Und heute? Bestimmt gab es einige Frauen, die sie um ihr Leben beneideten. Doch das war völlig unbegründet. Kein Mensch geht in einem Leben auf, das aus Langeweile und Nichtstun besteht. Eigentlich hatte Marlene Innenarchitektin werden wollen, doch dann wurde sie unerwartet schwanger. Für Frank hatte es sofort fest gestanden, dass sie beiden heiraten. Er hatte auch dafür gesorgt, dass sie ihr Studium beendete. Heute wusste sie, dass er es nicht hätte ertragen können, wenn sie vielleicht sogar erfolgreicher gewesen wäre, als er. Marlene fragte sich in diesem Moment, warum sie sich bis heute von ihm bevormunden ließ. Für ihn war sie doch nur das Modepüppchen, das er stolz seinen Geschäftspartnern präsentierte. Mitreden durfte sie nicht.

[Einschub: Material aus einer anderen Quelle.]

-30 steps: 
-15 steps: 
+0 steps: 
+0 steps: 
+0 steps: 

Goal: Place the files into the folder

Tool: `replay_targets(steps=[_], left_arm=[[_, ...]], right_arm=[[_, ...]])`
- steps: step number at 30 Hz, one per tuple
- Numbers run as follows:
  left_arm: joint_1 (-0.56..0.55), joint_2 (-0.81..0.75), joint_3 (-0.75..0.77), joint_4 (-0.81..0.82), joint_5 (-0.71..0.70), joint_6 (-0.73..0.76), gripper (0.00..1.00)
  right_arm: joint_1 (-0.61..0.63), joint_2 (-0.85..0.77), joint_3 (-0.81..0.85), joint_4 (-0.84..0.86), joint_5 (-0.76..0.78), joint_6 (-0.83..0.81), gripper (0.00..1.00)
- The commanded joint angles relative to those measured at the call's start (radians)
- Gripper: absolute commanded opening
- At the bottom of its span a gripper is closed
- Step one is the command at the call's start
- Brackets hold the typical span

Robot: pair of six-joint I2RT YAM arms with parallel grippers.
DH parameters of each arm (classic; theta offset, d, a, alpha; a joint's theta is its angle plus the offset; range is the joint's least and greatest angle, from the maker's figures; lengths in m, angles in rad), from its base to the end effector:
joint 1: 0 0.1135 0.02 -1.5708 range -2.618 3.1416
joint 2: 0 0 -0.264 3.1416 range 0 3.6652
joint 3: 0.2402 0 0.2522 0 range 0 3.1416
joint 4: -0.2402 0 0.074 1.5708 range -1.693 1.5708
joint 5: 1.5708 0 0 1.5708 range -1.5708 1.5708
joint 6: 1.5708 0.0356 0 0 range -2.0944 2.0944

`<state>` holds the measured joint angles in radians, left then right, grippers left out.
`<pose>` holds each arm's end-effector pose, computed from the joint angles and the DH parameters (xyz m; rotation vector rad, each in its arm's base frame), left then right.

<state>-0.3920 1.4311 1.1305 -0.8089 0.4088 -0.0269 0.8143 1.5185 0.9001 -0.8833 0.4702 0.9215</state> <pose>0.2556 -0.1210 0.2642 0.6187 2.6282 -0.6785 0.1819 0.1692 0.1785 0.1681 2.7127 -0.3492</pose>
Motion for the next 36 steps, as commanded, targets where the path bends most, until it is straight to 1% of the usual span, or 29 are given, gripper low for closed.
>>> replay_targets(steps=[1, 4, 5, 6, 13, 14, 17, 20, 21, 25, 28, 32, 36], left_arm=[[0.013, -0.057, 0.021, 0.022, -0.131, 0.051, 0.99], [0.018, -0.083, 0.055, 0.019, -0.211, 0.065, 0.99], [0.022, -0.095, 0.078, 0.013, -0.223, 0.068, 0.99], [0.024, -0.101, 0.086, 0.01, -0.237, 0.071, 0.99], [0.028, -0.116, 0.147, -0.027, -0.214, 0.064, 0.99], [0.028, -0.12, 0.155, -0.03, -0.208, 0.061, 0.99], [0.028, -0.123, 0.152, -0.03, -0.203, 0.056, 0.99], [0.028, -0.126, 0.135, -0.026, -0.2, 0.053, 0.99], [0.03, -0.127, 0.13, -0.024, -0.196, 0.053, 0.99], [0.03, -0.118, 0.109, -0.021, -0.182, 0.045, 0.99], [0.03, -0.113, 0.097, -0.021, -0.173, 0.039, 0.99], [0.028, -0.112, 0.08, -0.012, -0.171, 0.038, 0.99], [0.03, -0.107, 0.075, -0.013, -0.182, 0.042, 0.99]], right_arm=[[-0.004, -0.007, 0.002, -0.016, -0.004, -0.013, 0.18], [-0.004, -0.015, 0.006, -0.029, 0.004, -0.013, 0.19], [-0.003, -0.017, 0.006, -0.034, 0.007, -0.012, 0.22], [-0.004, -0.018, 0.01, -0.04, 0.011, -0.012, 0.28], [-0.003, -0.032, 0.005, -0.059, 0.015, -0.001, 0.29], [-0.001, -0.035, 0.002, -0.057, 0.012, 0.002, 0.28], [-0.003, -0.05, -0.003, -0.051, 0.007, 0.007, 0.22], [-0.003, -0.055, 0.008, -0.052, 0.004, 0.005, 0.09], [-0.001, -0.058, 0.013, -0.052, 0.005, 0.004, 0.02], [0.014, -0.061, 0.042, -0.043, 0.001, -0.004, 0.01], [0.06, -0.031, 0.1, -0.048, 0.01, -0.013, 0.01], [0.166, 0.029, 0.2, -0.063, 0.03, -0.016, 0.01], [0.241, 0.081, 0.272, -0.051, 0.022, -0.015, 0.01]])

Ein stechender Schmerz durchfuhr Marlene, als sie daran zurück dachte, wie es damals für sie war, als sie ihr Kind tot auf die Welt gebracht hatte. Frank hatte es hingenommen, dass es so war. Vielleicht war er sogar erleichtert gewesen, weil er sein Leben nicht verändern musste? Sie wusste nicht, ob es wirklich so war. Er sprach nicht mit ihr über seine Gedanken und auch Sorgen.  Niemand ahnte, wie es seither in ihr aussah. Sie hatte all ihre Kraft verloren. Vielleicht war auch das der Grund, weshalb sie sich gegen Frank nicht durchsetzen konnte. Keiner ihrer jetzigen Nachbarn ahnte etwas davon. Niemand wusste, dass sie nach diesem dramatischen Ereignis eine lange Zeit in einer Psychiatrie verbracht hatte. Sie wollte damals lieber bei ihrem Kind sein, als bei ihrem Mann. Heute hatte sie ihr Leben dank der Tabletten im Griff, doch immer noch überkam sie oft eine große Traurigkeit und Leere.

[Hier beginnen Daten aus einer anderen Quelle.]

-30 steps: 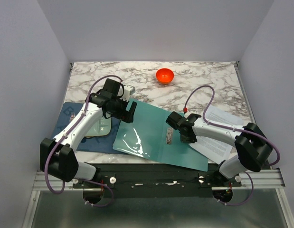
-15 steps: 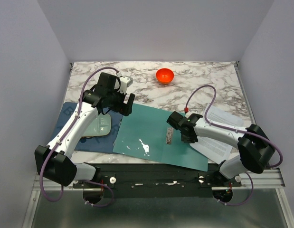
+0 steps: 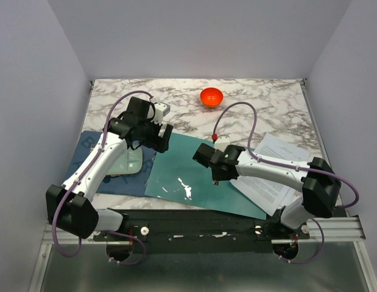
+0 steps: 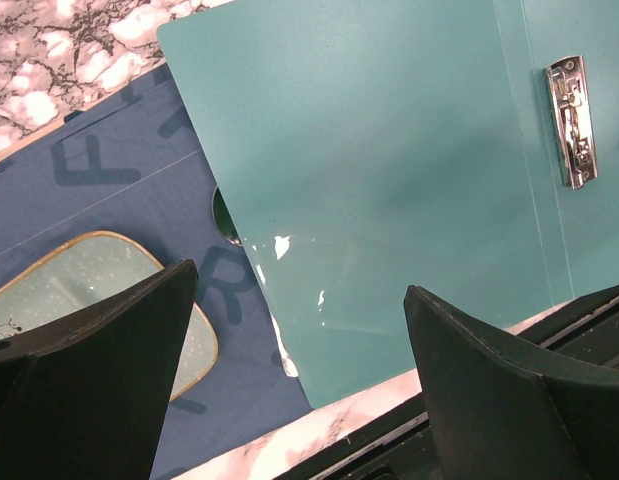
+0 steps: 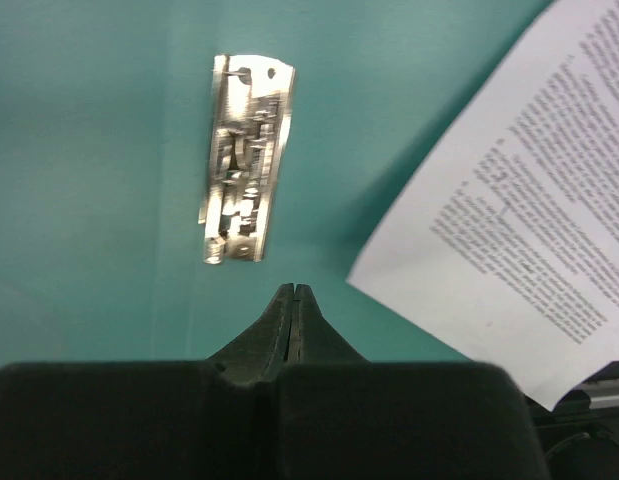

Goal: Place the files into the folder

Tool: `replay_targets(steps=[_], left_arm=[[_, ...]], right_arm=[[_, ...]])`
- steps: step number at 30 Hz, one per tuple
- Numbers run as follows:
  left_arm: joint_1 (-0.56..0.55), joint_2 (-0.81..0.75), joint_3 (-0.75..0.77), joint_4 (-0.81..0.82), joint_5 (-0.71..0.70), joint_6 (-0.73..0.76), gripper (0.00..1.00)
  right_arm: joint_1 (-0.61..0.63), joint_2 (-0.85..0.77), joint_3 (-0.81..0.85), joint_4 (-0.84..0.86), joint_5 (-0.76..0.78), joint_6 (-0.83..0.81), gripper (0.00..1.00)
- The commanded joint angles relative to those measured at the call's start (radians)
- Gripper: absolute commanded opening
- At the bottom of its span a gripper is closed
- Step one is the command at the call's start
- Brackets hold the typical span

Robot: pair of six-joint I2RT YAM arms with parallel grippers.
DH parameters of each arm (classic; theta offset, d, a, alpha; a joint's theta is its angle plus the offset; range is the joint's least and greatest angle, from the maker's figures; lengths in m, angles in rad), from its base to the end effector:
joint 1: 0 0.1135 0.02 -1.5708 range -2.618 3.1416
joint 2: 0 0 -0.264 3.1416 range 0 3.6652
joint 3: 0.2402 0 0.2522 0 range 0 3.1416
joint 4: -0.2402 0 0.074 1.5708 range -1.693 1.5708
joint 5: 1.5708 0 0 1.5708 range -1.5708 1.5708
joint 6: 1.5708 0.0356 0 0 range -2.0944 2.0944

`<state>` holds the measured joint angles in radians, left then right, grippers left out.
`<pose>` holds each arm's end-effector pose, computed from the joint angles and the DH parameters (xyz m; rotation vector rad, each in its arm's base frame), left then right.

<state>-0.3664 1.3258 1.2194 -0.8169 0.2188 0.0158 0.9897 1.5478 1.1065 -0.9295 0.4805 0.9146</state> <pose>0.2507 -0.1045 0.3165 0.5676 2.4466 -0.4183 0.1686 0.2267 0.2236 -0.0341 2.6331 -0.1588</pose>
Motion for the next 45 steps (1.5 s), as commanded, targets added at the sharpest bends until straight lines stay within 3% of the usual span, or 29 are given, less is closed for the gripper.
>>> replay_targets(steps=[1, 11, 19, 21, 22, 24, 25, 29, 33, 37, 45], left_arm=[[0.004, 0.0, -0.015, -0.007, 0.005, 0.001, 0.99], [0.006, -0.02, -0.029, -0.016, -0.024, 0.013, 0.99], [0.009, -0.048, -0.054, -0.016, -0.042, 0.004, 0.99], [0.009, -0.051, -0.055, -0.021, -0.045, 0.003, 0.99], [0.009, -0.053, -0.055, -0.022, -0.047, 0.001, 0.99], [0.011, -0.057, -0.052, -0.024, -0.056, 0.003, 0.99], [0.011, -0.059, -0.051, -0.025, -0.059, 0.003, 0.99], [0.011, -0.071, -0.047, -0.036, -0.064, 0.007, 0.99], [0.011, -0.076, -0.044, -0.038, -0.067, 0.01, 0.99], [0.011, -0.076, -0.044, -0.039, -0.064, 0.009, 0.99], [0.011, -0.076, -0.051, -0.039, -0.061, 0.01, 0.99]], right_arm=[[0.079, 0.058, 0.076, 0.01, 0.006, -0.008, 0.01], [0.187, 0.11, 0.11, 0.121, -0.062, -0.036, 0.01], [0.196, 0.018, 0.024, 0.221, -0.126, -0.091, 0.01], [0.205, 0.018, 0.032, 0.242, -0.152, -0.141, 0.07], [0.21, 0.018, 0.039, 0.253, -0.161, -0.152, 0.19], [0.224, 0.015, 0.061, 0.253, -0.16, -0.175, 0.3], [0.224, 0.011, 0.067, 0.241, -0.149, -0.174, 0.43], [0.201, -0.08, 0.047, 0.169, -0.016, -0.081, 0.61], [0.098, -0.106, 0.009, 0.009, 0.039, 0.035, 0.62], [0.052, -0.031, -0.016, -0.097, 0.062, 0.066, 0.62], [0.041, 0.05, -0.086, -0.077, 0.066, 0.102, 0.6]])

Noch heute erinnerte sie sich an den Triumph in Ines Augen, als sie ihr vor einigen Jahren von ihrer Schwangerschaft erzählte. Es war ja nicht so, dass Marlene anderen Frauen ihr Muttersein nicht gönnte, doch sie hätte halt auch gerne selbst ein Kind. Nach der Todgeburt war eine Schwangerschaft für sie nicht mehr möglich und eine Adoption war für Frank keine Option.

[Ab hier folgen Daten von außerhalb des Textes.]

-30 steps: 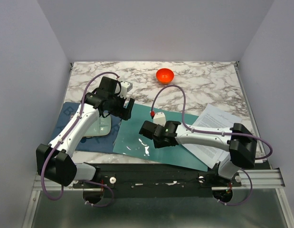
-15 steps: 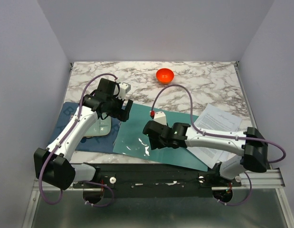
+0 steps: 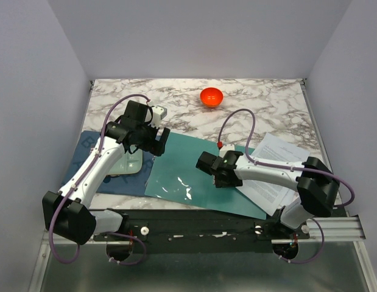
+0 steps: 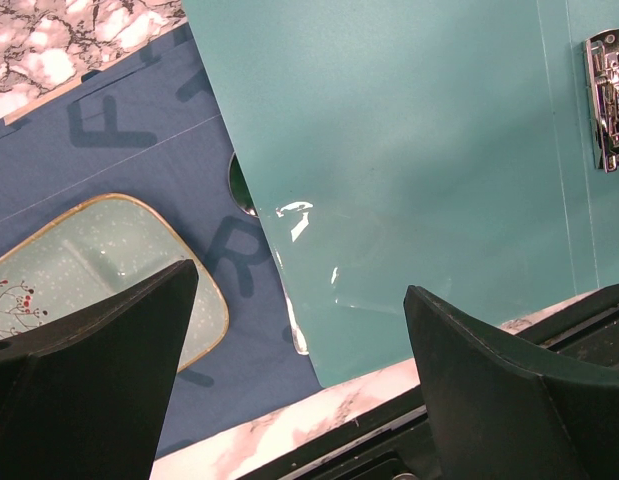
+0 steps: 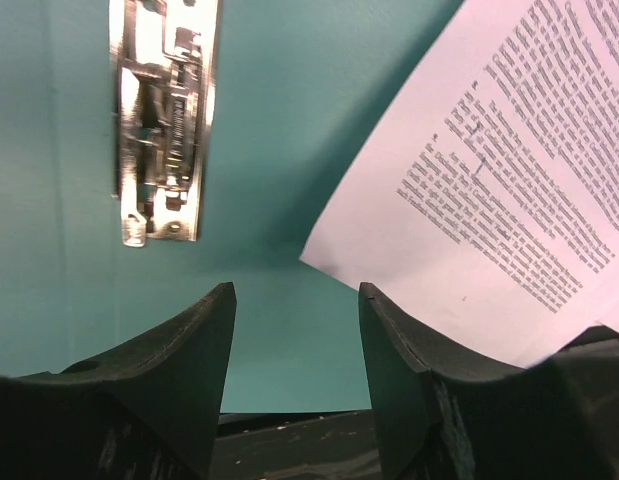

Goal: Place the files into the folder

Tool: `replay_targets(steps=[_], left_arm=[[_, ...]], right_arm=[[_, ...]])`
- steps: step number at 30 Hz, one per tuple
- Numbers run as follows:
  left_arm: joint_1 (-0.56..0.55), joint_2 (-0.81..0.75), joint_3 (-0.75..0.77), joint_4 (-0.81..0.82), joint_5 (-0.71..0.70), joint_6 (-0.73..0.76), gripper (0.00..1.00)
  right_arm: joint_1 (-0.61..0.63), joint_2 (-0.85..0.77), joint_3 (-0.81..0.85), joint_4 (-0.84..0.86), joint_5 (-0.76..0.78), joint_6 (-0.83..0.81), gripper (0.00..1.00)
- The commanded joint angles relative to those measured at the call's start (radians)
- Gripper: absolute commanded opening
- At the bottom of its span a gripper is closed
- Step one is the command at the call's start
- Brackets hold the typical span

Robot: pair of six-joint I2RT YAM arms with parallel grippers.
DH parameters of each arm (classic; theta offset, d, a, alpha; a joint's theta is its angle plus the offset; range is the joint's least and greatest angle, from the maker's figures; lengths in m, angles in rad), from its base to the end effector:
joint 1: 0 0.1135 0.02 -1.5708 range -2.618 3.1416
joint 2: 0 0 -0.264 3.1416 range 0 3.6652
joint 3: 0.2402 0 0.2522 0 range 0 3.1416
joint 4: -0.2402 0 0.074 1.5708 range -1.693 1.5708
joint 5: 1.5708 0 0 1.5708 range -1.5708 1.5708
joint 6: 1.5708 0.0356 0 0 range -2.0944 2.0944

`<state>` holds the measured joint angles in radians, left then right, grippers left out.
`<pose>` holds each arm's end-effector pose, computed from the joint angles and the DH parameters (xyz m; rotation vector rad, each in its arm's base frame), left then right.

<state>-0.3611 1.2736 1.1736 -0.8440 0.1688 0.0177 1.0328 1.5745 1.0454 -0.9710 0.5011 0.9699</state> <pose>0.2378 -0.0962 0.3128 0.5445 2.4718 -0.3510 0.1531 0.2232 0.2007 -0.0597 2.6671 -0.2887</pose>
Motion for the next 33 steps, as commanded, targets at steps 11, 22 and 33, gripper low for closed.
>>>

Abrupt drehte Marlene sich um, nahm ihre Tennistasche und verließ schnellen Schrittes das Haus. Ihr fehlte einfach die Kraft, ihr Leben zu verändern. Also blieb sie die farbenfrohe graue Maus an der Seite ihres erfolgreichen Mannes. Eine Rolle, die sie perfekt beherrschte, die ihr jedoch zuwider war.